This guide explains how to connect your biobank to the Finder, a federated search platform operated by BBMRI-ERIC. By following these steps, you will install a small local software component called Bunny on your own server. Bunny securely answers queries from the Finder based on data in your local OMOP database.
Who is this guide for?
This guide is written for biobank staff who may not be deep technical experts but are comfortable running commands on a server and editing configuration files. If you have a system administrator or IT contact, feel free to share this guide with them.
The setup consists of three parts, all running inside Docker containers:
| Component | Purpose |
|---|---|
| Bunny | The bridge between your database and the Finder. It fetches queries from the Finder, runs them against your OMOP database, and returns privacy-protected results. |
| PostgreSQL | The database that holds your OMOP data. |
| OMOP-Lite | A helper service that can load OMOP vocabularies into PostgreSQL (optional but recommended during setup). |
Bunny does not send raw patient data to the Finder. It only returns aggregated, anonymised counts, with small numbers suppressed and values rounded to protect privacy.

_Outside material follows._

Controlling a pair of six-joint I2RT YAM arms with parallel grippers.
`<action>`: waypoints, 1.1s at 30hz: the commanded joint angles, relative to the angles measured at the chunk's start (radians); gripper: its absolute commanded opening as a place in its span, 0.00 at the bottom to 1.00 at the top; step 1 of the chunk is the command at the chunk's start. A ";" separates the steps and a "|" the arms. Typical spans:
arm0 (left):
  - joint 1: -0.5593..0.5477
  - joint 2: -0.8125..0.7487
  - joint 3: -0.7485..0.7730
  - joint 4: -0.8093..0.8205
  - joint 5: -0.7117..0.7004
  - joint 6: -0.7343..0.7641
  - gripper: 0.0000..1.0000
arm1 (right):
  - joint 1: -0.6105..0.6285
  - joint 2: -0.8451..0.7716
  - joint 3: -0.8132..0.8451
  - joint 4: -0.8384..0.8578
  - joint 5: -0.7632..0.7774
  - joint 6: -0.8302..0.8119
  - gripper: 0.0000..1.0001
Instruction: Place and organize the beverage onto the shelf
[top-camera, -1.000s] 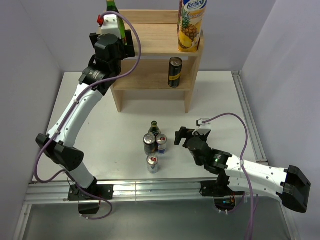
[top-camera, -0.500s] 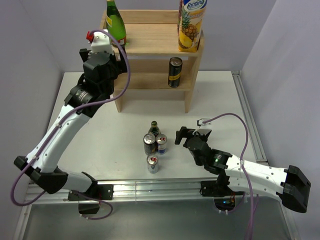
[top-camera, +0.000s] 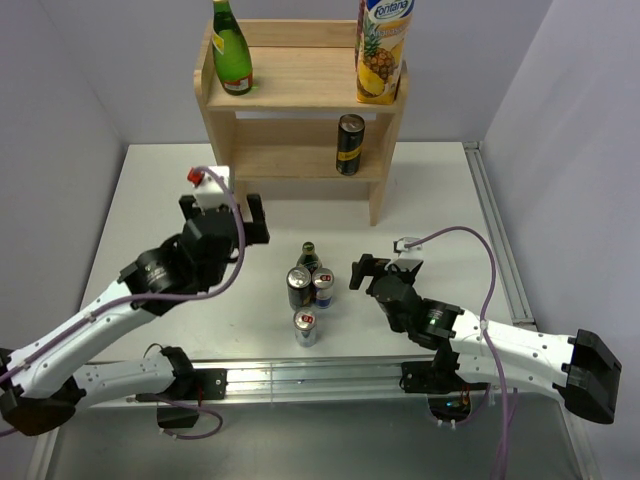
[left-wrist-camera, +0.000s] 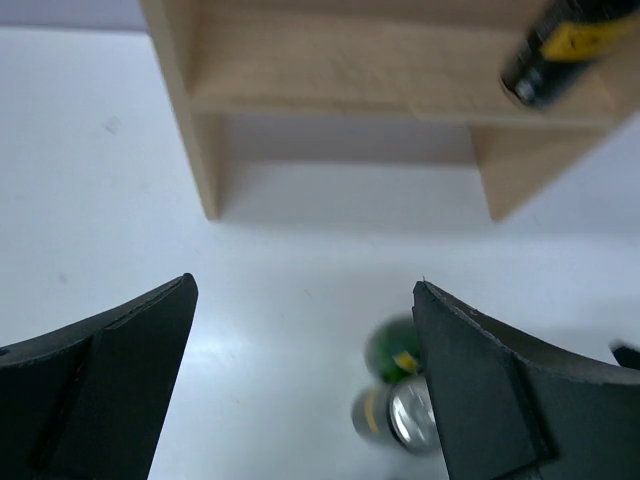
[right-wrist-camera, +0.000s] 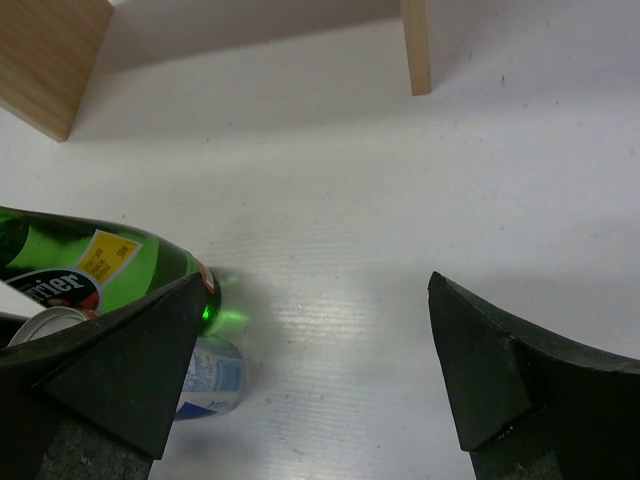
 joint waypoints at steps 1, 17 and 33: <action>-0.118 -0.070 -0.072 -0.077 -0.036 -0.194 0.96 | 0.013 0.003 0.005 0.032 0.047 -0.002 1.00; -0.642 0.128 -0.293 -0.356 -0.243 -0.949 0.97 | 0.021 -0.049 -0.019 0.049 0.038 -0.019 1.00; -0.688 0.318 -0.375 -0.440 -0.390 -1.334 0.99 | 0.033 -0.045 -0.018 0.047 0.038 -0.018 1.00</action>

Send an email to federated-platform@helpdesk.bbmri-eric.eu with your request to join the Finder. BBMRI-ERIC will:
- Create an account for your biobank.
- Provide you with credentials for the Finder task API.
- Give you a Collection ID that identifies your biobank in the Finder.
Keep these details safe — you will need them later.
You will need a Linux server (virtual or physical) with:
- Docker installed (version 20.10 or newer recommended).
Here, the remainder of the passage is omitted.